> THE INPUT:
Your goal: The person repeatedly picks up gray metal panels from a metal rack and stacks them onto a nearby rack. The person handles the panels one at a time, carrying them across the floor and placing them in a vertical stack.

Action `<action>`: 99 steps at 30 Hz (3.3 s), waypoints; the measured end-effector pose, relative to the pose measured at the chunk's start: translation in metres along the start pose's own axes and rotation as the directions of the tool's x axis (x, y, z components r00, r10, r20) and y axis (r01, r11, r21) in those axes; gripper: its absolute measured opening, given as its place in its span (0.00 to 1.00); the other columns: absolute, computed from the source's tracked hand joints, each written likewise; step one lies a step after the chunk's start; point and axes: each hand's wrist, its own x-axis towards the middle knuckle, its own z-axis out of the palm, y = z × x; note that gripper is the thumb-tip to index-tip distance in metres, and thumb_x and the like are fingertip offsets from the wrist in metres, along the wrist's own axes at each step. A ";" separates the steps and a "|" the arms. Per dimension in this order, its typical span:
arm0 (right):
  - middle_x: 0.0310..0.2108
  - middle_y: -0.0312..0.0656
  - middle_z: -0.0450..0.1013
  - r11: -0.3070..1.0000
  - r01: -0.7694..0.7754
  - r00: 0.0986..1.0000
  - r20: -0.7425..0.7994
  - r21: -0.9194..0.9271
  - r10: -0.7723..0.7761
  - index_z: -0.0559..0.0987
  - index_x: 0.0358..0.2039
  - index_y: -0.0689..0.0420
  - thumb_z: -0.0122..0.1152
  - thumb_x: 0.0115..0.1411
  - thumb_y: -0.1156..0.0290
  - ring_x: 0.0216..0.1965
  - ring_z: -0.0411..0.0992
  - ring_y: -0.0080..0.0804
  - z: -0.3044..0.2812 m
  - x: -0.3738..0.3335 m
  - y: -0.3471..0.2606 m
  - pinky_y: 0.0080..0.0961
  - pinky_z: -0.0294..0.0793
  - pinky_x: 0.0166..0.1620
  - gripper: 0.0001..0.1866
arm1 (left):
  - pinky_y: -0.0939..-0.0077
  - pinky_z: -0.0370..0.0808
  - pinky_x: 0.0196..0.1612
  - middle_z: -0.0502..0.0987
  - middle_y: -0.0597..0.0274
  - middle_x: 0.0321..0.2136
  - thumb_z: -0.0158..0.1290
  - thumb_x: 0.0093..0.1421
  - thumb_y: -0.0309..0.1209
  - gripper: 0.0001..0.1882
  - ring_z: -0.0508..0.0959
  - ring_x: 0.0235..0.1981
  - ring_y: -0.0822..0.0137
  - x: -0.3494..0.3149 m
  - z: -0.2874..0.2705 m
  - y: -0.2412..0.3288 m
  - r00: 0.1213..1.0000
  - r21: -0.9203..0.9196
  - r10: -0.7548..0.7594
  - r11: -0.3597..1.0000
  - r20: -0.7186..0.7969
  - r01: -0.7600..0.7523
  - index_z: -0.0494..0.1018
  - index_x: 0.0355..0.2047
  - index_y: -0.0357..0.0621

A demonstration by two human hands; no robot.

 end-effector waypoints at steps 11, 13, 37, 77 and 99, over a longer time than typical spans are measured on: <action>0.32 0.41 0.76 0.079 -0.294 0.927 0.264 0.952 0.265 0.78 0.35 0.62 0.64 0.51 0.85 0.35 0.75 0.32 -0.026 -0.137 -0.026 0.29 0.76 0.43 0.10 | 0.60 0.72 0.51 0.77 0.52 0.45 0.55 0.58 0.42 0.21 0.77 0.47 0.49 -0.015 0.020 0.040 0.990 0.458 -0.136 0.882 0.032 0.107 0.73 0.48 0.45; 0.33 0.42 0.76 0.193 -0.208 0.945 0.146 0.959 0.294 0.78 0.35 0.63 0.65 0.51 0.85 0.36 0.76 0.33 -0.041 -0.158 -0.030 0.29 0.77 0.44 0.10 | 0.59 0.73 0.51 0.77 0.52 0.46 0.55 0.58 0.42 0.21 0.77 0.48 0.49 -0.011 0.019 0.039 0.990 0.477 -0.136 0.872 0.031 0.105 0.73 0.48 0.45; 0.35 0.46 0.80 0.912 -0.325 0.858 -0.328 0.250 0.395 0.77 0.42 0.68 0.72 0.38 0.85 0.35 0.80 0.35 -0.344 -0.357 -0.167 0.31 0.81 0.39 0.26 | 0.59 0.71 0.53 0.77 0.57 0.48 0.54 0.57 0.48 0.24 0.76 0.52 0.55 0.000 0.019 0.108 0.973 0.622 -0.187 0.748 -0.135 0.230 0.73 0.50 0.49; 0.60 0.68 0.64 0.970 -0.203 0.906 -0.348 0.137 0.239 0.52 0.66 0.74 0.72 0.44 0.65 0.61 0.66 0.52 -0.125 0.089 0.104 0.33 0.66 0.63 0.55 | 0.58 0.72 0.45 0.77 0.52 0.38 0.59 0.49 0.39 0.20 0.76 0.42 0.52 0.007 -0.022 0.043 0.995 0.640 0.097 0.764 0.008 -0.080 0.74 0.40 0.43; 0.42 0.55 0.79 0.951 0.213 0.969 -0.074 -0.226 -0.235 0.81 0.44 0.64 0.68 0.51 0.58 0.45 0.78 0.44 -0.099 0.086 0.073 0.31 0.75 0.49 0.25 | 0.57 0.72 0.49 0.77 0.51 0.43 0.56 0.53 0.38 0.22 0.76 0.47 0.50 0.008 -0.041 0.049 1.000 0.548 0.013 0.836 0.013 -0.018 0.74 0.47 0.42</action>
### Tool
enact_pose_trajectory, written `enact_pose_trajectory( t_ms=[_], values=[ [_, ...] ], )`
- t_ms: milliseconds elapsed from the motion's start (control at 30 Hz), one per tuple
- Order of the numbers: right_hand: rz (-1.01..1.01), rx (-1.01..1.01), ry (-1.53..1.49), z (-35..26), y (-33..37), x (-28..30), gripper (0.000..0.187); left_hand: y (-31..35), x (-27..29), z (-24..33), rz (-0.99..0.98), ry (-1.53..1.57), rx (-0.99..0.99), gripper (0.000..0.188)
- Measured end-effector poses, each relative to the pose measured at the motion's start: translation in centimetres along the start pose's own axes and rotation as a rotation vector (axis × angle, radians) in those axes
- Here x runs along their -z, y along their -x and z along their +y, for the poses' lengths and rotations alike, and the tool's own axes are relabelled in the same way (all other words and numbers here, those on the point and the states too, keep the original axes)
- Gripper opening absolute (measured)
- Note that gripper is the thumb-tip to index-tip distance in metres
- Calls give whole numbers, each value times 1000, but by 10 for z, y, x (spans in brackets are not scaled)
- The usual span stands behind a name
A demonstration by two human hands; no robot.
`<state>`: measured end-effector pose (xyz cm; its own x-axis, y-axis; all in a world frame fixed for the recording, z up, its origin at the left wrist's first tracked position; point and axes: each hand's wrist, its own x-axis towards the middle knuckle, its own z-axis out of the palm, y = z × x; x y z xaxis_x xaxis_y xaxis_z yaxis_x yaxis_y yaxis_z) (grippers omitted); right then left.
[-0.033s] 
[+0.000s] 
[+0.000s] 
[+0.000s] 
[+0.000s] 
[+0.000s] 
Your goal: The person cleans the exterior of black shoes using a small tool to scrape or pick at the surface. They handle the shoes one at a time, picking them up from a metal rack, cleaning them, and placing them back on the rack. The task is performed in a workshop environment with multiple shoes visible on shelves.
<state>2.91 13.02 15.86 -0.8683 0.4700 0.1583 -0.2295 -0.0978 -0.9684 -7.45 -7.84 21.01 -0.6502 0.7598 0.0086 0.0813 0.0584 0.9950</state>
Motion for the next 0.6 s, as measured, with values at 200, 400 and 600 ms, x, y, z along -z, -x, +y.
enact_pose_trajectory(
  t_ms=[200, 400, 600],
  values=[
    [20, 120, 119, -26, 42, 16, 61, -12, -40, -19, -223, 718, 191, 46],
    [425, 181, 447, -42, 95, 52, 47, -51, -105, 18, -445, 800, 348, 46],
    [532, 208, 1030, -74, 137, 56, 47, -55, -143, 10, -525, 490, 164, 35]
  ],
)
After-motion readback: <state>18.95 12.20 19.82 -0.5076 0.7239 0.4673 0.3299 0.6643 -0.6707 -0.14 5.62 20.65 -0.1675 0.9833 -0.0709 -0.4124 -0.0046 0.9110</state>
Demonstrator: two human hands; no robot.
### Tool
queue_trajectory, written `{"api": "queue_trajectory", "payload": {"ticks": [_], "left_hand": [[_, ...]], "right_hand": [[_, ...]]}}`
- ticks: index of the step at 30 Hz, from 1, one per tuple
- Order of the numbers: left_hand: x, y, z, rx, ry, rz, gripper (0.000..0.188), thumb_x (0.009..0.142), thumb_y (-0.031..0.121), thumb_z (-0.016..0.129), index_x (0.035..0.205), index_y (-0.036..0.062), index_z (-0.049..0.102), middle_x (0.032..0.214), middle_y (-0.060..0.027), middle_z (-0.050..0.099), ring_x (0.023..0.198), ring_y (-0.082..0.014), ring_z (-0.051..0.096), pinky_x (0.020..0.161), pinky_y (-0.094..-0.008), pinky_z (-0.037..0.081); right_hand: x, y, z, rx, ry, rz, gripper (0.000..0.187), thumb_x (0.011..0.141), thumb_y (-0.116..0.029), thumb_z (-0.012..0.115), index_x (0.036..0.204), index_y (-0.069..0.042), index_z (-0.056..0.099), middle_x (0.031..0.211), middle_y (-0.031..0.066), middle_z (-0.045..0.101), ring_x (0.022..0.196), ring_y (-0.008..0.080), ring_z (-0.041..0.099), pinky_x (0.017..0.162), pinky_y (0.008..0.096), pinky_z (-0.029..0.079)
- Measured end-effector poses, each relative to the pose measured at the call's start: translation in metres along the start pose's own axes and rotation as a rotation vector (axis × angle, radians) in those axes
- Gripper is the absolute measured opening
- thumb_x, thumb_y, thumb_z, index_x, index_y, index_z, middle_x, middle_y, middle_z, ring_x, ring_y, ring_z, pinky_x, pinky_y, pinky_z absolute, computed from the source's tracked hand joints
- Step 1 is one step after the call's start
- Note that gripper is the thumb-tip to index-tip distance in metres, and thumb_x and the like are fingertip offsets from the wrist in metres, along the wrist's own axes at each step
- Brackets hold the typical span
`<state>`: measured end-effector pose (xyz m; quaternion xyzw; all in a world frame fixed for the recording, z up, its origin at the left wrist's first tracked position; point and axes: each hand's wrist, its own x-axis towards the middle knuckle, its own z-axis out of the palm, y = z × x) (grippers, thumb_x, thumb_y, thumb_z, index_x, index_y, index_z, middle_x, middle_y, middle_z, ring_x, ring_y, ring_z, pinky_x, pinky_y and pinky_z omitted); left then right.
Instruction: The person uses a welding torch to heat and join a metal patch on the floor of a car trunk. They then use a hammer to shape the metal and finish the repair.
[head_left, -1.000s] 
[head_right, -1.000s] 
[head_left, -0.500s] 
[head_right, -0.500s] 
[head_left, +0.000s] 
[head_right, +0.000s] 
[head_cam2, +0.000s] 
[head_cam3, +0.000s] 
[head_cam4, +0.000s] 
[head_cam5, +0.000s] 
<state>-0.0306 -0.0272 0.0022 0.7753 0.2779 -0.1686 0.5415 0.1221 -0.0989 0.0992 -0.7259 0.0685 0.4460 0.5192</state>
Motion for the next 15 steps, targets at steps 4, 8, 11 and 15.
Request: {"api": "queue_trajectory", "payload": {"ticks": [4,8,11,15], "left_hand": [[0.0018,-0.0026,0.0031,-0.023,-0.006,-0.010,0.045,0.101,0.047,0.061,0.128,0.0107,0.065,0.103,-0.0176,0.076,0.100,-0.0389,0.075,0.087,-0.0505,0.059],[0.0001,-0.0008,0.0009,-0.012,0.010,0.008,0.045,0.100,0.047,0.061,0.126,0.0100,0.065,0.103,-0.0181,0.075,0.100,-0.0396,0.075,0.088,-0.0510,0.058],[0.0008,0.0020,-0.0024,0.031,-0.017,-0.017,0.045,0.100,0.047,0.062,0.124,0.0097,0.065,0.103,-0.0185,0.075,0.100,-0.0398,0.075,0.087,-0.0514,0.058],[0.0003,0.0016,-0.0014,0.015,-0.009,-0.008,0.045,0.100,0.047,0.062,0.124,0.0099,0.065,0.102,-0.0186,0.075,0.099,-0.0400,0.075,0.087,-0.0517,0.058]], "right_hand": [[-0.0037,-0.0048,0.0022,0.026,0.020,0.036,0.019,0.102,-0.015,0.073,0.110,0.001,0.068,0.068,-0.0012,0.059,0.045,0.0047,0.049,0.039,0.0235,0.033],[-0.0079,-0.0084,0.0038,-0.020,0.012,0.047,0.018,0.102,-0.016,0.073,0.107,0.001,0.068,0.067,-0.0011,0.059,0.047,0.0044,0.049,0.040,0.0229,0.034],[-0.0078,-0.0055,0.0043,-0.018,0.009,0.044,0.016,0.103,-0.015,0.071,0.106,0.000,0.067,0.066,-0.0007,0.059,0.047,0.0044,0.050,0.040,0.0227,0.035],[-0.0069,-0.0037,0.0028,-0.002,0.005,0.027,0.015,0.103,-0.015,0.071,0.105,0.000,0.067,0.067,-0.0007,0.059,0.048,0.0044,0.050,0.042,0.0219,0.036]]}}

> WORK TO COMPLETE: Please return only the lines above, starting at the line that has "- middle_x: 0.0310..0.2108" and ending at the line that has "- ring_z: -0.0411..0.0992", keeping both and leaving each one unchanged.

> YOUR RESPONSE:
  - middle_x: 0.0310..0.2108
  - middle_y: -0.0312..0.0656
  - middle_z: -0.0450..0.1013
  - r11: -0.3070..1.0000
  - r01: -0.7694..0.7754
  - r00: 0.0986..1.0000
  - r20: -0.7425..0.7994
  - r21: -0.9194..0.9271
  - r10: -0.7723..0.7761
  - index_z: -0.0559..0.0987
  - index_x: 0.0358..0.2039
  - index_y: -0.0689..0.0420
  - thumb_z: -0.0122..0.1152
  - thumb_x: 0.0115..0.1411
  - thumb_y: -0.1156..0.0290
  - ring_x: 0.0216..0.1965
  - ring_z: -0.0411..0.0992

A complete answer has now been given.